SSR Index of Drug and Biotech Pipeline Values

  • We solve for the share price value of research pipelines by subtracting the NPV of approved and near-to-market products from companies’ enterprise values. We then estimate the relative volume and quality of future products in these pipelines using quality-adjusted patent data
  • By comparing pipeline market values to patent-based estimates of pipeline contents, we identify companies with apparently over- or undervalued pipelines
  • In November of 2012 we ranked the ten largest (by mcap) drug / biotech companies according to pipeline value. The five companies identified as having undervalued pipelines all outperformed their peers (avg. outperformance 5.7 pct); three of the five companies identified as having overvalued pipelines underperformed peers (avg. underperformance 6.1 pct) (Exhibit 1)
  • This note updates and expands these indices to the 22 largest (mcap) drug and biotech companies. Our results imply long or overweight positions in BMY and ABBV, and short or underweight positions in PFE and NVS
  • Separately, we offer two indices of R&D productivity; among the larger companies LLY, NVS, and PFE have been the least productive; BMY, NVO, and ABBV have been the most productive

Background

Product pipelines account for a large percentage of drug and biotech companies’ total values, however relatively little information about pipeline products is available through traditional sources. As a result, the portion of share price attributable to pipelines is inherently noisy

Companies’ patenting efforts are consistent, thorough, and applied to projects at very early phases of development; because of this patent data offer an objective means of comparing companies’ mid- to early-stage[1] research pipelines

We map US patents and patent applications to the publicly-traded drug and biotech companies, then set aside patents that are associated with marketed or late-stage[2] products, leaving just the patents associated with phase 2 and earlier projects[3]. We then quality-adjust these patents; the resulting number of quality-adjusted patents is an index of the size and quality of companies’ mid- to early-stage pipelines

To estimate the market value assigned to each company’s phase 2 and earlier pipeline, we subtract from each company’s enterprise value the summed net present value of all products that are either on-market, filed for regulatory approval, or in phase 3 clinical testing. For companies with non-pharma / non-biotech lines of business, we also subtract an estimate of the market capitalization of these businesses from the companies’ enterprise values

We then compare the apparent value the market assigns to each company’s phase 2 and earlier pipeline to the number of quality-adjusted patents that company has for phase 2 and earlier projects. Companies with large quality-adjusted patent counts but low pipeline market values presumably are undervalued, and vice versa

We first applied this method in November of 2012; among other outputs we calculated the relative share price performance of a given company versus its peers if its phase 2 and earlier pipeline was to be valued on par with peers, a value we called ‘implied relative performance’

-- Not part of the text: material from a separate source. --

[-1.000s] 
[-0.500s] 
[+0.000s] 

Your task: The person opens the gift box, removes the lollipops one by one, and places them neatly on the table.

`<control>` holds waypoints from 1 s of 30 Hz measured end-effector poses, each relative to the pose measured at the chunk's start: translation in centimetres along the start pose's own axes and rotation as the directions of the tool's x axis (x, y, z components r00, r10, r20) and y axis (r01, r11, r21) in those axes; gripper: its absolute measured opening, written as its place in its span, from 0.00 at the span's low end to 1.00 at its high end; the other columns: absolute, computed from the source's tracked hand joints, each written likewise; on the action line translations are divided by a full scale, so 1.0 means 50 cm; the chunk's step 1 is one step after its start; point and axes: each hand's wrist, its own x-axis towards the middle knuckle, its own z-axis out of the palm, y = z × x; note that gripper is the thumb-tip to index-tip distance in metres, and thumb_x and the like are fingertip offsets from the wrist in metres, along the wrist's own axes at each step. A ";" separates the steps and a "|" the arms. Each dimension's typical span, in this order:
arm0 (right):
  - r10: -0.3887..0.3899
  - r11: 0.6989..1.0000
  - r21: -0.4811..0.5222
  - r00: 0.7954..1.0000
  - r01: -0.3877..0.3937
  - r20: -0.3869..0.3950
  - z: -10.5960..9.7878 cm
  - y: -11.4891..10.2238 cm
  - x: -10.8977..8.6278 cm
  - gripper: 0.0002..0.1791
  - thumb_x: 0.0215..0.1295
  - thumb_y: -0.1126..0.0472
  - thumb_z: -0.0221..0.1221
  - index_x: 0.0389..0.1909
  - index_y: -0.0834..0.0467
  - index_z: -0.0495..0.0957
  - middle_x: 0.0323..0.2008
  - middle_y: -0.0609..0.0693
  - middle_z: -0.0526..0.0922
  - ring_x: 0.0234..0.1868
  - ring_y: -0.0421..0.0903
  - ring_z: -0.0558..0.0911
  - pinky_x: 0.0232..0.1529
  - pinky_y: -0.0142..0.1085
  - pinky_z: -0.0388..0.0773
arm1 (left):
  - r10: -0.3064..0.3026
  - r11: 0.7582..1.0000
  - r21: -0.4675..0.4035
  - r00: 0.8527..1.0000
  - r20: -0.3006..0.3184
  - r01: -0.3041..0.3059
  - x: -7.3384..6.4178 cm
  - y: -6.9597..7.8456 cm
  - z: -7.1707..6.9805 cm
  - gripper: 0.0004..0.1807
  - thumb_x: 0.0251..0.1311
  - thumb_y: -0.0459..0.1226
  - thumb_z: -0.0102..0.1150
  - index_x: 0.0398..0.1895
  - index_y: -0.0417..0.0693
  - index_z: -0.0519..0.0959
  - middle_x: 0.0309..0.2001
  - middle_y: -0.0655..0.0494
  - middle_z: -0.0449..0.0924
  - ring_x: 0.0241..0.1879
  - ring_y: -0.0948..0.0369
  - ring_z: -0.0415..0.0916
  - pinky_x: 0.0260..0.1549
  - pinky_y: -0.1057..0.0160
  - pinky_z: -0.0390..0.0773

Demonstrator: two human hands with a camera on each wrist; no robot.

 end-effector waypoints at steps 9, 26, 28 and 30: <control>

Exhibit 1 (cover) compares the implied relative performance values we published in November of 2012 with actual relative performances since then. All five of the stocks with positive implied performance outperformed their peers (average outperformance 5.7 pct); three of the five stocks with implied underperformance underperformed their peers (average underperformance 6.1 pct)

Pipelines: Relative Value

Exhibit 2 summarizes the apparent values of phase 2 and earlier pipelines[4] as a percent of each company’s total enterprise value, for an expanded set of drug and biotech companies

Because the market has had no objective and thorough basis for comparing companies’ mid- to early pipelines, these large percentages of market values are inherently noisy estimates. As mid- to early-phase projects mature, the characteristics of the underlying products become better known, and the market’s noisy estimates of these projects’ values should normalize, implying correspondingly large impacts on relative share price performance

As a supporting observation, the apparent market value of on-market, filed, and phase 3 projects appears at least somewhat related to the number of quality-adjusted patents associated with these late-stage assets (Exhibit 3). In contrast, the apparent market value of phase 2 and earlier projects appears unrelated to the number of quality-adjusted patents associated with these projects (Exhibit 4)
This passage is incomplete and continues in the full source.